Inserida numa sociedade em que as crenças em um padrão moralmente aceito estão traduzidas na adoção do modelo conjugal e no exercício da maternidade, a credibilidade incondicional depositada nesta concepção é apontada por Guilhem (2005) como extremamente problemática no contexto do HIV/aids. A autora ressalta que diante das reflexões sobre moralidade imposta pela disseminação do vírus HIV na população, especialmente entre as mulheres, faz-se necessário o questionamento de algumas normas sociais, tais como a necessidade de abandonar o conforto e a segurança da ilusão da união estável.

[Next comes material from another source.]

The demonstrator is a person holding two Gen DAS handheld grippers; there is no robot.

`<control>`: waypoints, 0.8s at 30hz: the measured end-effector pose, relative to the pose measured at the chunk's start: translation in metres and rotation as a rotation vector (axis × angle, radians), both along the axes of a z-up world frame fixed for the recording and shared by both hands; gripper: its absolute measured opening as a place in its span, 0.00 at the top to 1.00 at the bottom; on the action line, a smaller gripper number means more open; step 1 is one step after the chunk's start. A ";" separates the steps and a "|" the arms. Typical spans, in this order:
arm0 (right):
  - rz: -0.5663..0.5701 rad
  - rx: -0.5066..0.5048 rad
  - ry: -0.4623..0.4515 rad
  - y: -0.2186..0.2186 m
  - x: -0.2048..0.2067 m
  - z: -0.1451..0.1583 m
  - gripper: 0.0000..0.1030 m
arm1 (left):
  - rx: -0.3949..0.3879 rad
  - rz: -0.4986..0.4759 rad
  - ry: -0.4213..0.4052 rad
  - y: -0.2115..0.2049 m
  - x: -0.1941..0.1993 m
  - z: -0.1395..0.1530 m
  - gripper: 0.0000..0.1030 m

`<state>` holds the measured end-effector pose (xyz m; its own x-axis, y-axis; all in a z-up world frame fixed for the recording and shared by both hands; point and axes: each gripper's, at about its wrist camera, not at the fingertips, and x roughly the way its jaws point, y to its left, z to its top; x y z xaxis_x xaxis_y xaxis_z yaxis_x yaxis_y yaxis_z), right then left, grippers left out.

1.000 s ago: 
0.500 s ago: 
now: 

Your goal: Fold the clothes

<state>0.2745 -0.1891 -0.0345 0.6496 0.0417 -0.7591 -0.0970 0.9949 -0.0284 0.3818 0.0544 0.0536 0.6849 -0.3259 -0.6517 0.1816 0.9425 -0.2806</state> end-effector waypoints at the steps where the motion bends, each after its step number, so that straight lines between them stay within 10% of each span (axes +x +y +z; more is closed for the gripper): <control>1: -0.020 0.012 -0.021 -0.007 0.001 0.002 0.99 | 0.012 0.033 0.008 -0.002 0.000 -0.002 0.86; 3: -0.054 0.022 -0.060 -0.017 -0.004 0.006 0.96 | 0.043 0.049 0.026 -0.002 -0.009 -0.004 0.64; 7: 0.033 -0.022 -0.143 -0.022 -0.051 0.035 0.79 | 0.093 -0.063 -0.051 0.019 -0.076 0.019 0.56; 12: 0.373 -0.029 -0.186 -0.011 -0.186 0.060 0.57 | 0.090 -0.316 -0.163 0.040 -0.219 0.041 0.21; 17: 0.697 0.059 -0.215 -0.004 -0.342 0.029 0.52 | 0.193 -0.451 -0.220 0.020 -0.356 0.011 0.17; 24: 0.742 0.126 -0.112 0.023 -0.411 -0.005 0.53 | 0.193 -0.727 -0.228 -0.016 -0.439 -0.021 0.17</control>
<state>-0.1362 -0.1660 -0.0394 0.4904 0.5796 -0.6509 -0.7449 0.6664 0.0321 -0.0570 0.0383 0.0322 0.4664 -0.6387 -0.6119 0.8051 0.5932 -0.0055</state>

Diversos trabalhos têm investigado as representações sociais de mulheres com parceria estável (Giacomozzi & Camargo, 2004; Nascimento, Barbosa & Medrado, 2005; Silveira, Béria, Horta & Tomasi, 2002). No contexto familiar, a união conjugal é vista por muitas mulheres como um templo sagrado onde não há espaço para questionamentos ou mudanças de atitudes. Mesmo com o aparecimento de doenças sexualmente transmissíveis, a percepção é de que se trata de problemas inerentes à
mulher que possui vida sexual ativa, mesmo se esse agravo surgir em decorrência de possíveis relações do parceiro fora do casamento (Nascimento & cols., 2005). Esse aspecto foi corroborado por pesquisa realizada na região Sul do Brasil com uma amostra de 1.543 mulheres, em que 64% achavam impossível ou quase impossível adquirir o vírus HIV, apesar de 72% ter relatado que não haviam utilizado preservativo na última relação sexual (Silveira & cols., 2002).

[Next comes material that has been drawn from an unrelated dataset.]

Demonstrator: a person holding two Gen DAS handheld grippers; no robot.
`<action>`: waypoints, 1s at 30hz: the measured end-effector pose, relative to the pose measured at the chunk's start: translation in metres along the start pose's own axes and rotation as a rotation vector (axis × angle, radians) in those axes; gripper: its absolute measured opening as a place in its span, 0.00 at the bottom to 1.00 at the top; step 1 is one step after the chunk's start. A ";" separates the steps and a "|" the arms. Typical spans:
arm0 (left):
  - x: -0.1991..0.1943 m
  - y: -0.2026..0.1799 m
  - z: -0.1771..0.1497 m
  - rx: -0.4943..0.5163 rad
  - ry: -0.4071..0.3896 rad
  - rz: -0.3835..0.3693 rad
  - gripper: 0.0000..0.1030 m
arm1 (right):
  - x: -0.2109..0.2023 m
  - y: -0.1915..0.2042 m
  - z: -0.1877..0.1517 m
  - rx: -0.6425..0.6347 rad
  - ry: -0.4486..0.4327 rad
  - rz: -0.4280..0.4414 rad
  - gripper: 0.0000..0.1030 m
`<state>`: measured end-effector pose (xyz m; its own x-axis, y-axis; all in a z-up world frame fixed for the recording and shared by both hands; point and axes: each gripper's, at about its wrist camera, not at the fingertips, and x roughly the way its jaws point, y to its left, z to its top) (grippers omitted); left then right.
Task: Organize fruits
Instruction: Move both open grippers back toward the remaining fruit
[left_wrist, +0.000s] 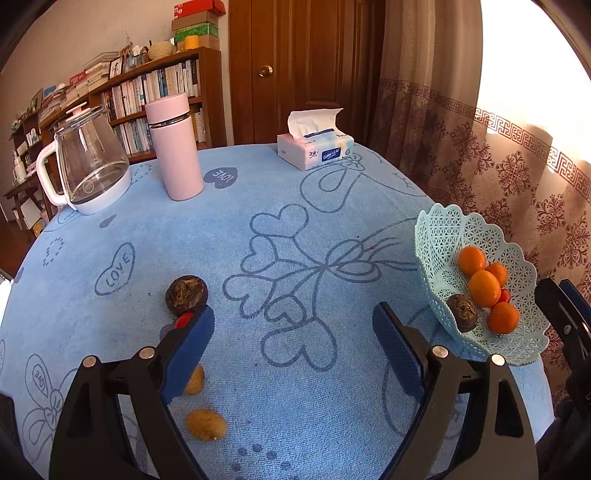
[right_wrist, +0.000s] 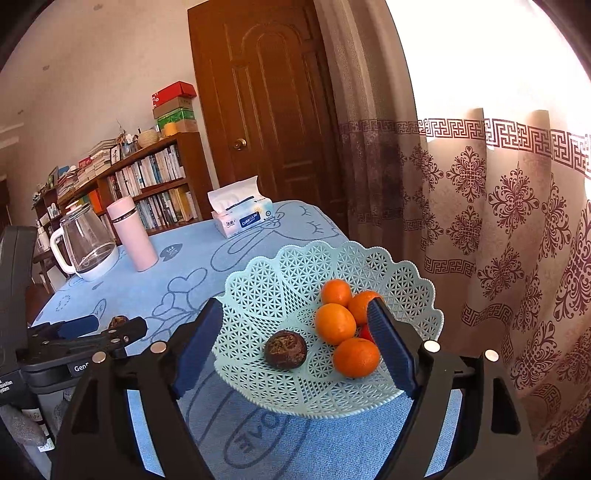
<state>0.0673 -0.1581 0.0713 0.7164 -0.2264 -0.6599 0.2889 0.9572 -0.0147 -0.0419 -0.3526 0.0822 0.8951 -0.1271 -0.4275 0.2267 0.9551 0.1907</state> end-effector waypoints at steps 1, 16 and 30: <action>-0.001 0.005 0.000 -0.007 -0.001 0.007 0.84 | -0.001 0.003 -0.001 -0.006 0.000 0.008 0.82; -0.002 0.083 0.000 -0.136 -0.008 0.121 0.84 | -0.005 0.046 -0.018 -0.086 0.046 0.128 0.83; 0.038 0.101 0.009 -0.118 0.076 0.101 0.84 | -0.002 0.069 -0.032 -0.148 0.101 0.194 0.83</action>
<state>0.1291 -0.0719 0.0512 0.6868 -0.1181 -0.7172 0.1382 0.9899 -0.0308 -0.0402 -0.2777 0.0677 0.8716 0.0823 -0.4832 -0.0104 0.9887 0.1497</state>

Além disso, as condições de desigualdade entre os gêneros colocam muitas mulheres em situação de vulnerabilidade ainda maior: apesar do significativo aumento da oferta gratuita dos preservativos, estes ainda não estão acessíveis a toda a população, principalmente o cóndom feminino. Como agravante, muitas mulheres têm dificuldade de negociar o uso do preservativo com os parceiros, ora por se considerarem protegidas em decorrência das relações estáveis, ora porque a exigência de que o parceiro use preservativo pode acarretar ameaça de rompimento da relação.
Estudo intitulado “Quando um não quer, dois não brigam” (Geluda, Bosi, Cunha & Trajman, 2006), analisou aspectos envolvidos no uso não consistente do preservativo masculino por adolescentes cariocas através da técnica de grupos focais. A dupla moral vigente (confiança entre os parceiros e a fidelidade) foi relacionada à auto-estima feminina, enquanto que a infidelidade masculina seria algo tolerado. Ainda assim, a maioria das adolescentes acreditava estar envolvida em relações monogâmicas onde não seria necessário o uso de preservativo. A confiança, baseada na fidelidade e na parceria fixa e única, dificultaria a negociação do uso do preservativo, pois a solicitação de práticas sexuais seguras poderia ser entendida como uma revelação de traição e/ou a desconfiança do parceiro. Essa crença é bastante preocupante quando consideramos que a transmissão pelo HIV em pessoas com parcerias estáveis vem crescendo.